Regulation is similar. Most ambitious young men will be more aggressive than they should. That's what happened with investment banking. I mean, look at Lehman Brothers. Everyone did what they damn well wanted until the whole place was pathological about its extremeness.

When Hitler was in his bunker before he shot himself, he said, "This isn't my fault. The German people just don't appreciate me enough." That's the attitude of a lot of bankers. They think their silliness is necessary. Banks will not rein themselves in voluntarily. You need adult supervision.

The smart way to regulate is to act like a referee.

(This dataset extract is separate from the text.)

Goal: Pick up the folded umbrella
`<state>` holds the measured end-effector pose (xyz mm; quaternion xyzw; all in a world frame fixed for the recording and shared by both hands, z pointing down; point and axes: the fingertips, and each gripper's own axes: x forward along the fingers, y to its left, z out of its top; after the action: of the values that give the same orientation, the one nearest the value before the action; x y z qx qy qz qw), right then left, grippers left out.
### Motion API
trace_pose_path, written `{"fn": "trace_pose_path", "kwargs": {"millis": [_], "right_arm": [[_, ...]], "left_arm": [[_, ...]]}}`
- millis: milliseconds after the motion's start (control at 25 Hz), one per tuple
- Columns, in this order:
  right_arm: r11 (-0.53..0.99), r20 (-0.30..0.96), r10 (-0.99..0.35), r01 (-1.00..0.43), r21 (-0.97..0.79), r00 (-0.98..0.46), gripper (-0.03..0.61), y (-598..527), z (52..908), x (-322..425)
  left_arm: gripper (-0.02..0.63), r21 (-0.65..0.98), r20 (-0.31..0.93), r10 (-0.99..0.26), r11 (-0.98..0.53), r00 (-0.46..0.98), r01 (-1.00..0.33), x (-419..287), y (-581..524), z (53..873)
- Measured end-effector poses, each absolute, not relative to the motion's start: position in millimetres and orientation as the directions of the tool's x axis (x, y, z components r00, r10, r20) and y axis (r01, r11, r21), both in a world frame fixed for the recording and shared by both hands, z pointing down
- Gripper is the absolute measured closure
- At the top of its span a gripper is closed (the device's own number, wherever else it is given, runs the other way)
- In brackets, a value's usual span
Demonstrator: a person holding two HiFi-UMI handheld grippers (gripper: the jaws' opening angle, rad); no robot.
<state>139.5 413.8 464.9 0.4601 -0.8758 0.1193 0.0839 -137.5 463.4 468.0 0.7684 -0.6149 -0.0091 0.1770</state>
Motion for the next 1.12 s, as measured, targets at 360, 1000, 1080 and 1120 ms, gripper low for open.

You have to curtail the activities that are permitted. There should be less trying to fix things and more trying to prevent bad outcomes. There's an old saying, "an ounce of prevention is worth a pound of cure." That's wrong. An ounce of prevention can be worth an entire ton of cure.

Greenspan was a smart guy but he totally overdosed on Any Rand when he was young. You can't give bankers the freedom to create gambling games. That's what it was. Wall Street was a gambling house, and the house's odds were better than a Vegas casino. And real casino operators have to build parking lots,You Can Find Comprehensive and in-Depth carparkmanagementsystem truck Descriptions.Choose the right bestluggagetag in an array of colors. fly in entertainers, pay for bars and restaurants. It's expensive. Wall Street was like a casino with no overhead. It was hog heaven for them. But it created vast damage with terrible consequences to civilization.